Networks are a 'hot topic' in various disciplines, including mathematics, economics, sociology, political science, statistics and computeter science.
Given the diversity of the disciplines involved it comes as no surprise that the terminology used by various scientists does not always align well.
Yet all investigations of networks somehow are built upon graph theory
, a branch of discrete mathematics.
Therefore, to understand the following elaborations on how to implement and study networks in Python, a basic understanding of graph theory is very helpful. I have started to write a script introducing the basics here.

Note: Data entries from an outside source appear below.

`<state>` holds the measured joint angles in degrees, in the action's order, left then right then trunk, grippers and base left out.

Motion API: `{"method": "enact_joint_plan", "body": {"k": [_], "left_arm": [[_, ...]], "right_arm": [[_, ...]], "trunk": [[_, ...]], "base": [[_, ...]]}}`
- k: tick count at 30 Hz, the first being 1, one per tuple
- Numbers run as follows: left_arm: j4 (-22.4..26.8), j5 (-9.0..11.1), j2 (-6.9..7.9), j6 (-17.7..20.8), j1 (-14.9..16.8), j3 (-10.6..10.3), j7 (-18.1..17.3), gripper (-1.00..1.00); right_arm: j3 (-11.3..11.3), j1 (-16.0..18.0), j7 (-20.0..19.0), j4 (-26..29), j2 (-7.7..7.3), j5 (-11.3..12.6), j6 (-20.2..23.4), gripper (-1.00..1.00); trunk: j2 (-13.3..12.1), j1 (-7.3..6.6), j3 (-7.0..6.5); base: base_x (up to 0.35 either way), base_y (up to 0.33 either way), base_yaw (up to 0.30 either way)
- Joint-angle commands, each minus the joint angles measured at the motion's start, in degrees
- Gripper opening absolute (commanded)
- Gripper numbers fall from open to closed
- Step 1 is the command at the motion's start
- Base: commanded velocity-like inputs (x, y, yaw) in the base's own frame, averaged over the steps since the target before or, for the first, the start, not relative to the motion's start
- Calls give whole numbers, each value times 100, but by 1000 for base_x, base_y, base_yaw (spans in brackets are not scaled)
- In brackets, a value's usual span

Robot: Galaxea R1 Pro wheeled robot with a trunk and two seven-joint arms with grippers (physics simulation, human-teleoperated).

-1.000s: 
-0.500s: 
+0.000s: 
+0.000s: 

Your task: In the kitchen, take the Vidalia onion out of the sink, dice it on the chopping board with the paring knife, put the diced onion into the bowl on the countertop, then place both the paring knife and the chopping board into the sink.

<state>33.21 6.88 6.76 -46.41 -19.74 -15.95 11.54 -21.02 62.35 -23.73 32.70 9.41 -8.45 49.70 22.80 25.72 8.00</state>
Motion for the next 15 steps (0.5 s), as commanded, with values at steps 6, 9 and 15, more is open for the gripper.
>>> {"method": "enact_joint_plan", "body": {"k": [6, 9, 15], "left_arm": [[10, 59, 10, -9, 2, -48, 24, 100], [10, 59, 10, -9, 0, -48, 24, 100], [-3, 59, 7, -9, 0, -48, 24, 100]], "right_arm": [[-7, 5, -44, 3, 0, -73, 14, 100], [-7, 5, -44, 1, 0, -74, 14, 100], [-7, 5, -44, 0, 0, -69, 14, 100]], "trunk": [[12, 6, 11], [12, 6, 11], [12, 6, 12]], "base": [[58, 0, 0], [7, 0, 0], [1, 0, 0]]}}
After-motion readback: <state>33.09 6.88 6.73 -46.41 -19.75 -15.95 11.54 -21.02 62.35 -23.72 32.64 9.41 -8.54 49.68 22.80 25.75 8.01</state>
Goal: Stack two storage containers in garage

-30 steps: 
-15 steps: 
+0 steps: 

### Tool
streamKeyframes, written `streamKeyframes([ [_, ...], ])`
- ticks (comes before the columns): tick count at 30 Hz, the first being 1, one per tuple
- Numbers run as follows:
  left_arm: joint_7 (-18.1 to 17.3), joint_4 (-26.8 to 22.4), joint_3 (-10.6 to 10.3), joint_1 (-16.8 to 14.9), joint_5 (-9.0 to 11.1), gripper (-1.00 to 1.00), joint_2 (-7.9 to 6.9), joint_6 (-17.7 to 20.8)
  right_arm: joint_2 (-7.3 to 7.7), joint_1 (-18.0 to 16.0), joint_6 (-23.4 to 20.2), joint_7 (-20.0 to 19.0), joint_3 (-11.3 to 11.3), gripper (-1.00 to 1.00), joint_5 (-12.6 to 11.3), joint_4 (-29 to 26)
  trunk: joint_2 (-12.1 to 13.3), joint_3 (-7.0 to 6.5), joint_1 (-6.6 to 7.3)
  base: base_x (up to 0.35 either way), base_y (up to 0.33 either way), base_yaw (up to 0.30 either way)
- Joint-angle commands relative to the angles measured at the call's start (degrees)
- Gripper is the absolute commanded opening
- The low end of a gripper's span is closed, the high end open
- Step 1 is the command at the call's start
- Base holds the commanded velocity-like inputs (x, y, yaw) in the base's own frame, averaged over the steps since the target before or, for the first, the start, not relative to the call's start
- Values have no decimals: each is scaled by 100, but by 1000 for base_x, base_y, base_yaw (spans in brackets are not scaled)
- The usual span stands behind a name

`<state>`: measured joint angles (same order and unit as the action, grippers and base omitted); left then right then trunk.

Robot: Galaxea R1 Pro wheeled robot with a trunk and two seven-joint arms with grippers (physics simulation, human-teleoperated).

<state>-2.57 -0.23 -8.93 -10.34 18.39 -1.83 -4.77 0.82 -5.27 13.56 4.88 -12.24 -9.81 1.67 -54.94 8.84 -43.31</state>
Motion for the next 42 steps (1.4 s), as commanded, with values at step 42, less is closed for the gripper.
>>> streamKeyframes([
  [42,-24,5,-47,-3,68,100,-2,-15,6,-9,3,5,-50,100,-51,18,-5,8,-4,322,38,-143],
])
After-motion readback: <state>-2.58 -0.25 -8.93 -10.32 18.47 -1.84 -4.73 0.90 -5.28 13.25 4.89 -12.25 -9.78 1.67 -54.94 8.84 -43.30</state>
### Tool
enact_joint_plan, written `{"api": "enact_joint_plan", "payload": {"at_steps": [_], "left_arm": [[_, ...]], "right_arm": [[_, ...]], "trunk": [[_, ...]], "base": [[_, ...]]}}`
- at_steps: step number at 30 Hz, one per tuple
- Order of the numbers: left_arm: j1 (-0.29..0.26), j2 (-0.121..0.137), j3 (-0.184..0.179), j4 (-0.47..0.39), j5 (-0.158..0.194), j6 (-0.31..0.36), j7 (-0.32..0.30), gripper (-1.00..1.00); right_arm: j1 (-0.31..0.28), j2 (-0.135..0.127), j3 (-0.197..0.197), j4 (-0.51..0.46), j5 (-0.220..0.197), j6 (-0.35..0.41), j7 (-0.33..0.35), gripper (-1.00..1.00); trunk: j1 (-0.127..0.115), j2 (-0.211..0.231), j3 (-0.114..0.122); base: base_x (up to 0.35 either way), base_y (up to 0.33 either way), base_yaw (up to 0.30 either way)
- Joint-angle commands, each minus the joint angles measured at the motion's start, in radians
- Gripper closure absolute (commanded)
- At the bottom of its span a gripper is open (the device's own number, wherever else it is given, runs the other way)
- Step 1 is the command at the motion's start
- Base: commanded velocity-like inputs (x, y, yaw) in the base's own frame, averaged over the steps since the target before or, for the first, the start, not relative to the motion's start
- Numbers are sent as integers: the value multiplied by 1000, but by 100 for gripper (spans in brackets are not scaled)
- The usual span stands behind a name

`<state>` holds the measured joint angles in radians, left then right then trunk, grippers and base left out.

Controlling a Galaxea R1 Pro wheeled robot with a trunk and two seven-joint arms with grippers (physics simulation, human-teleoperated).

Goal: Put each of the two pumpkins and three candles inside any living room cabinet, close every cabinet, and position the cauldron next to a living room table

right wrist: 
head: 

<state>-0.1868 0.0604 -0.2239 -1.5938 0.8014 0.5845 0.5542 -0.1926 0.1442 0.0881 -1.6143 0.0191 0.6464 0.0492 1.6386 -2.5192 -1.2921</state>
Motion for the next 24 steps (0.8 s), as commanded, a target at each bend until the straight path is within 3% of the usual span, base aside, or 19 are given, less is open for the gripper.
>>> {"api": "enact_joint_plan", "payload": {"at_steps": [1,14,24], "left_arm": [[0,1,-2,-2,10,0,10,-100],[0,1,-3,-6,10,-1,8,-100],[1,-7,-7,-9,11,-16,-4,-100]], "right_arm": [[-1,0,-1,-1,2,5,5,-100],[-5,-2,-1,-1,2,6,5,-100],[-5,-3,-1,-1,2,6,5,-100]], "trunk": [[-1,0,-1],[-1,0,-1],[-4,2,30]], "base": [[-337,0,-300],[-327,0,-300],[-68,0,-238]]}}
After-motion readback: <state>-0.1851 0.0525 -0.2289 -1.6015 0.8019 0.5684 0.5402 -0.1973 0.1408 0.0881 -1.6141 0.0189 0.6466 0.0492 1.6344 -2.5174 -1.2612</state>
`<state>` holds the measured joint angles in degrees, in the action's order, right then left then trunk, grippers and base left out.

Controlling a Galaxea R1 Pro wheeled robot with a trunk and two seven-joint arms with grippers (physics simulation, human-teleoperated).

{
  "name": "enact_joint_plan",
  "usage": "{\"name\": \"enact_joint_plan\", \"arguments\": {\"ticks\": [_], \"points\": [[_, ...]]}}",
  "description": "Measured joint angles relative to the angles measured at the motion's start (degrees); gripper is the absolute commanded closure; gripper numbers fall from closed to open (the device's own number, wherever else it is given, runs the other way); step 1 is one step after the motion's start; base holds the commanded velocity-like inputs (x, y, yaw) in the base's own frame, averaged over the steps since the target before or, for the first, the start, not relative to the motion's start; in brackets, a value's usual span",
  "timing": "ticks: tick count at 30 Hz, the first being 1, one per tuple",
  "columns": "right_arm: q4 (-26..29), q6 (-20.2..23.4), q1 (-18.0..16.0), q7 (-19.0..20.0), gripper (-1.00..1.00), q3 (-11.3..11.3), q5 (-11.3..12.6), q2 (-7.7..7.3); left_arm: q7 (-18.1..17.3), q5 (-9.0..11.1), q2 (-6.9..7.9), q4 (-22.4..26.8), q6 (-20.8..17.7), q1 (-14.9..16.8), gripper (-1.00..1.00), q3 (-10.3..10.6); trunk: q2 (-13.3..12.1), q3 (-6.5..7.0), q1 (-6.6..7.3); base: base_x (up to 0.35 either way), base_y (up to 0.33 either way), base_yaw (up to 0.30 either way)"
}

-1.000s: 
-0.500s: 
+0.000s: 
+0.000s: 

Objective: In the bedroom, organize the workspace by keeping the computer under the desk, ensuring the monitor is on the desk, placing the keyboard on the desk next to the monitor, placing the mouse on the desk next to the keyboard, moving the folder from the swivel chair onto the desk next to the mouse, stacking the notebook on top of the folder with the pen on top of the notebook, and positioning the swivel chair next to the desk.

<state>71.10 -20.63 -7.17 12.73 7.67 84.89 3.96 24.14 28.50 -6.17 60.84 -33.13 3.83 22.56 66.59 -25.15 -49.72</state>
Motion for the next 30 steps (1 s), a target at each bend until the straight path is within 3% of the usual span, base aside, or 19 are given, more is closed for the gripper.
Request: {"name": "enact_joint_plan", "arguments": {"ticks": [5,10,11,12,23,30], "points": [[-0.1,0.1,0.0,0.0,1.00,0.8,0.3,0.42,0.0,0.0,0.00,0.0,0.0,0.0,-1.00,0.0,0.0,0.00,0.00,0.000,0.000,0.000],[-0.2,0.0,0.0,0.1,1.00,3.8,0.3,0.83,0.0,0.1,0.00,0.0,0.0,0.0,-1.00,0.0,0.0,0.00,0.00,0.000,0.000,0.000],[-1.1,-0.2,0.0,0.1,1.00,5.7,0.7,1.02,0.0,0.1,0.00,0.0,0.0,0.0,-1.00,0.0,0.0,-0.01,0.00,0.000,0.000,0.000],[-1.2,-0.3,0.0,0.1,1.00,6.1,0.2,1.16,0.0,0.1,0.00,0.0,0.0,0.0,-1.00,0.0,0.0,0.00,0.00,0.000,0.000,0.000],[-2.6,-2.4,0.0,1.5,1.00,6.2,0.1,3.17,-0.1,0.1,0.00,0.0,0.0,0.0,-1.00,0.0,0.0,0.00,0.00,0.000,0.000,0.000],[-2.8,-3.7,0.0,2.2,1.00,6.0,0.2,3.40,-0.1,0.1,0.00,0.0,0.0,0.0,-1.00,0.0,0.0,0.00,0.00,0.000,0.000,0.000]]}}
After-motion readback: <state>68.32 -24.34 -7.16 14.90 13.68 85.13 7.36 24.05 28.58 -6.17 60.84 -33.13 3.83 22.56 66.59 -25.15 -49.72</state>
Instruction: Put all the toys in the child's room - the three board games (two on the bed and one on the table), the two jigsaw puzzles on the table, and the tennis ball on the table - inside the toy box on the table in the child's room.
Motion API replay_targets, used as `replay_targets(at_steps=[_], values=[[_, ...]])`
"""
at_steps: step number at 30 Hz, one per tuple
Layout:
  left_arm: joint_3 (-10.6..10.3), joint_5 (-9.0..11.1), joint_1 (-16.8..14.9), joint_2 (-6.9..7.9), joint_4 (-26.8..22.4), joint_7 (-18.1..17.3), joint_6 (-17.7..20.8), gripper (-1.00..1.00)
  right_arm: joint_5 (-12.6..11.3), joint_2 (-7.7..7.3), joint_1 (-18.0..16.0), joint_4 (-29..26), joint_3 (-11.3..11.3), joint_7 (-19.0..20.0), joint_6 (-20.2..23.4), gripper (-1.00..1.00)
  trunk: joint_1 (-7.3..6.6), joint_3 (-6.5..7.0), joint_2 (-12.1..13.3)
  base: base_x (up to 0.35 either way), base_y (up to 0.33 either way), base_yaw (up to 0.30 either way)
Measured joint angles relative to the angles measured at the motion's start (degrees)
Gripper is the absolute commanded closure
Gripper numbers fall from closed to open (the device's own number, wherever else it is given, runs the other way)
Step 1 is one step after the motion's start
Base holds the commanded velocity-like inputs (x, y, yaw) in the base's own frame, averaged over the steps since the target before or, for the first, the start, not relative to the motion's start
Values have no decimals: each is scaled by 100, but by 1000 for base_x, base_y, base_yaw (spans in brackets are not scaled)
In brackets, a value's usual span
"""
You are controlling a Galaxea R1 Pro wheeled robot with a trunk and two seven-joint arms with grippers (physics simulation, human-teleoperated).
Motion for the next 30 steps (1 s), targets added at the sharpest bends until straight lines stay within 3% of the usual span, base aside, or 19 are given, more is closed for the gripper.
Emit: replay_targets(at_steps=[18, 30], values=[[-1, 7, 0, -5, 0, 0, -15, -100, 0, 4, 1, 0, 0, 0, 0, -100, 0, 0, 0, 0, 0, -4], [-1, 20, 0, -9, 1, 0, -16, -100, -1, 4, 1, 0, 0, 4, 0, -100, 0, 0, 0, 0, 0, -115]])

Yet I can also recommend the following sources/textbooks:
Some comments on the terminology before we move on: the terms 'network theory' and 'graph theory' are not well distinguished. Here we will use the term graph theory when we refer to the mathematical theory of graphs, where the latter are understood as mathematical objects.
The term 'network theory' will be used when we refer to the theory of networks, where the latter are understood as the relationships between real world entities.
Although this is the only distinction I can somehow make sense of, be aware that the literature uses both terms in various ways and it is not always straightforward to infer how.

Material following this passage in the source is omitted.